Saltwater Crocodiles are the larger of the two native species, growing up to a length of about 7 meters/20 feet when mature. These predators can be aggressive and are responsible for most human attacks worldwide, so they are very dangerous. Saltwater crocs typically weigh anywhere from 1,000-2,000 pounds and have a bite force of 3,700 pounds per square inch, one of the strongest bites ever measured among animals.
Even though it’s unlikely that you’ll ever meet one of these guys in the Vietnamese wilderness, it’s still wise to keep an eye open around lakes, ponds, riverbanks, and swamps.

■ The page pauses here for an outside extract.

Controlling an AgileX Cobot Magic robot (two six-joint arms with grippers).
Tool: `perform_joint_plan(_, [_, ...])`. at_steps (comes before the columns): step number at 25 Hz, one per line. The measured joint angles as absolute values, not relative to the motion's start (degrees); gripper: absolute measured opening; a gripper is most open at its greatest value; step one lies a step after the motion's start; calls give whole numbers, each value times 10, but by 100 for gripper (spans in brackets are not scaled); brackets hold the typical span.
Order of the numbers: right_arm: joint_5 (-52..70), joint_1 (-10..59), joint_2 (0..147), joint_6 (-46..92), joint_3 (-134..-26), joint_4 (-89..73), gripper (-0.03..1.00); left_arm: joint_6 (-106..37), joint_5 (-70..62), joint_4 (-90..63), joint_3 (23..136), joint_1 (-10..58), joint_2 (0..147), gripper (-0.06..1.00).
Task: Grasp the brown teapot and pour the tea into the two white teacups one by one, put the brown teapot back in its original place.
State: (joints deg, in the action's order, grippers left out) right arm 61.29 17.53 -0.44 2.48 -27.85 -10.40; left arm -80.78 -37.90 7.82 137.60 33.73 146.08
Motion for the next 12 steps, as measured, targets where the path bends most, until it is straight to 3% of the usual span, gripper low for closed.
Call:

The saltwater crocodile’s attack, and its death roll, would no doubt cause severe injury and likely death. Despite being one of the largest reptiles in the world, it easily camouflages itself from its prey. With an ability to hold its breath for up to seven hours, it can sneak up on its victim.
Saltwater crocodiles are not commonly found since they have been hunted near the point of extinction. However, if they are to be seen, it will be in the riverways and jungles of Vietnam. While they can handle saltwater for a few days (despite their name), they primarily live in freshwater swamps, lakes, rivers, and ponds.
Siamese crocs are a freshwater species and only get to be about 3.5 meters/13 feet long in adulthood. While these beasts are still predators, they are less dangerous to humans as they rarely prey on anything other than fish, snakes, and frogs.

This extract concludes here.